5 scenic acres and antique displays. 13 minutes from Tacoma,wa close to freeway. 15$ inside/outside spaces. Free overnight camping. Located at burley creek nursery and antiques. Flyer coming soon.


----------



## Rustngrease (Jan 17, 2022)

Bring it on my friend


----------



## Rustngrease (Jan 17, 2022)

Post some pics of the space, it's awesome


----------



## Burleycreek (Jan 17, 2022)

i’ll post pics here in about a week once the flyers done.


----------



## SKIDKINGSVBC (Jan 17, 2022)

SKIDKING VBC APPROVED! Thanks for posting..Great venue..Looks like a great place for a great vintage bicycle swap meet!


----------



## Rustngrease (Jan 17, 2022)

Rustngrease said:


> Post some pics of the space, it's awesome



@redline1968 I was gunna mention this one to ya


----------



## redline1968 (Jan 17, 2022)

Yess beat you to the punch.  I knew before you...😵😵😵


----------



## Rustngrease (Jan 17, 2022)

redline1968 said:


> Yess beat you to the punch.  I knew before you...😵😵😵



I don't know about that, got a text from Ryan awhile back lol


----------



## redline1968 (Jan 17, 2022)

Holding out on old mark eh...lol


----------



## Rustngrease (Jan 17, 2022)

redline1968 said:


> Holding out on old mark eh...lol



Naw I was waiting for it to be finalized


----------



## JRE (Jan 23, 2022)

Should be a fun time.
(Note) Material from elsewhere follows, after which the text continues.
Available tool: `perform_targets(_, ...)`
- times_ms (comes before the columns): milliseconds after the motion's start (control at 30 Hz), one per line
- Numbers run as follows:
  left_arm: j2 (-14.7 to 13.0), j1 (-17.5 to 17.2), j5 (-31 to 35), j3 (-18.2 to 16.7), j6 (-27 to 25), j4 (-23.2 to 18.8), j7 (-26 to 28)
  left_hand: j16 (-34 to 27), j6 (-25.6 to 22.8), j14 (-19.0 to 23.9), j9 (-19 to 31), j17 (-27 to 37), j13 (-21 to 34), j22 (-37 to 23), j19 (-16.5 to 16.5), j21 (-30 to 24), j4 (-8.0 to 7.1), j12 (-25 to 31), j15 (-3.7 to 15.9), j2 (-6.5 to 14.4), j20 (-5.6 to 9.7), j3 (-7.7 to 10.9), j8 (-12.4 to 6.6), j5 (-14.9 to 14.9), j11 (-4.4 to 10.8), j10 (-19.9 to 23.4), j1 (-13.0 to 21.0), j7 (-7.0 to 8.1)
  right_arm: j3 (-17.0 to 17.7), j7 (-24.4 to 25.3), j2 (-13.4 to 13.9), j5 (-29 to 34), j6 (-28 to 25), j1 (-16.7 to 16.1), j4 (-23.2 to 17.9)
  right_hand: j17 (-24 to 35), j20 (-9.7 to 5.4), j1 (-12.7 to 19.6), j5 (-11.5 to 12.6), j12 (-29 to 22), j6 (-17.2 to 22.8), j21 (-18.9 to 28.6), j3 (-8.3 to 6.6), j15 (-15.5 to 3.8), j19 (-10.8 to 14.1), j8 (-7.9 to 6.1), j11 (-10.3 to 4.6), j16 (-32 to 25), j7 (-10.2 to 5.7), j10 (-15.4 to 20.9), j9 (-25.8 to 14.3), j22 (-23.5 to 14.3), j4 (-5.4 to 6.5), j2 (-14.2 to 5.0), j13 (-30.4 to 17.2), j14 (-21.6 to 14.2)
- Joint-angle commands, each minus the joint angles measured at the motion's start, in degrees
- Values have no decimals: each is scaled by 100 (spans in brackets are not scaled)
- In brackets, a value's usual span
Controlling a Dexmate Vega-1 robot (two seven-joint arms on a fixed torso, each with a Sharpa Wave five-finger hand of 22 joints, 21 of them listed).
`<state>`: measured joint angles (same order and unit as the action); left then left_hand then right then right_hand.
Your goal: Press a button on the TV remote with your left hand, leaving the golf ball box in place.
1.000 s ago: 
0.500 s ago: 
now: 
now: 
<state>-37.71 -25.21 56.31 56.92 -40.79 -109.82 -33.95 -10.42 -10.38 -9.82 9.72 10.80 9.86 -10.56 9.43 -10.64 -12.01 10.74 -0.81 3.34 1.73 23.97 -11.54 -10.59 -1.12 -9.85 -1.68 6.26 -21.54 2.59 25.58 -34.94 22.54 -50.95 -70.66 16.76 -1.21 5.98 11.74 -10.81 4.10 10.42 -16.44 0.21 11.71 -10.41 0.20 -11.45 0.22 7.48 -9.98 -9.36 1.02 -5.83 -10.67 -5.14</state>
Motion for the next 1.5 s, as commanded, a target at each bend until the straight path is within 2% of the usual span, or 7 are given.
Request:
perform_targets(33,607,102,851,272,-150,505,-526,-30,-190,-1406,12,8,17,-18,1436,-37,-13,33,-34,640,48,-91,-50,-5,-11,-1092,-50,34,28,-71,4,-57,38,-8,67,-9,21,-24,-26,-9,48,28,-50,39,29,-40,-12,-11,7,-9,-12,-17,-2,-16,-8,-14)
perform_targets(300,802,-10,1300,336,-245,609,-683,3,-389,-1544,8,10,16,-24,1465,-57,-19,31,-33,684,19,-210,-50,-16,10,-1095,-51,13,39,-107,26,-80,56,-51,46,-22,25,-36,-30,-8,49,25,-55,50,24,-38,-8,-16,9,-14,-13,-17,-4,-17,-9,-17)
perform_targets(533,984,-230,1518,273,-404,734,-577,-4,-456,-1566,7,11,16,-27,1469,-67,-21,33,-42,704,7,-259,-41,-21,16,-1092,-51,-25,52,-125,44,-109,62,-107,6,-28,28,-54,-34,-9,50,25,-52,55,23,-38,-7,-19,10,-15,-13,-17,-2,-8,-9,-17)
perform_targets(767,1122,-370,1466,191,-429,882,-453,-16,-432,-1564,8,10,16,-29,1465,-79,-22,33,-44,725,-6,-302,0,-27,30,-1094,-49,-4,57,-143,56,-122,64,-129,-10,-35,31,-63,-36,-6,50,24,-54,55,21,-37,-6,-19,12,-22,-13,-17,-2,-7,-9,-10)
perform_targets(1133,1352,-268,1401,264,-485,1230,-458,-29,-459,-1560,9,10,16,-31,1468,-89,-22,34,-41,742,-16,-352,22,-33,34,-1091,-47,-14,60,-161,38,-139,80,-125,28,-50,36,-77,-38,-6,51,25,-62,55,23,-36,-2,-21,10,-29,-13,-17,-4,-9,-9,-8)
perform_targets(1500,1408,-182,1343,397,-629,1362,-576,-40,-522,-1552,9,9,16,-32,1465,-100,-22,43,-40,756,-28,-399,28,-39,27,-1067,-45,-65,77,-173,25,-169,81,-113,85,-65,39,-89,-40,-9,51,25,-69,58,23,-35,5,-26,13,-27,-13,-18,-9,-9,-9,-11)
It's the day after my birthday.


----------



## Burleycreek (Jan 23, 2022)

wow awesome continue the celebration ha ha


----------



## Burleycreek (Jan 26, 2022)

here’s the flyer for the swap. call the numbers for any questions.


----------



## SKIDKINGSVBC (Jan 28, 2022)

Big G sign jumped in..


----------



## Burleycreek (Jan 28, 2022)

nice looks good


----------



## Rustngrease (Jan 28, 2022)

SKIDKINGSVBC said:


> Big G sign jumped in..
> 
> View attachment 1558916



That's killer


----------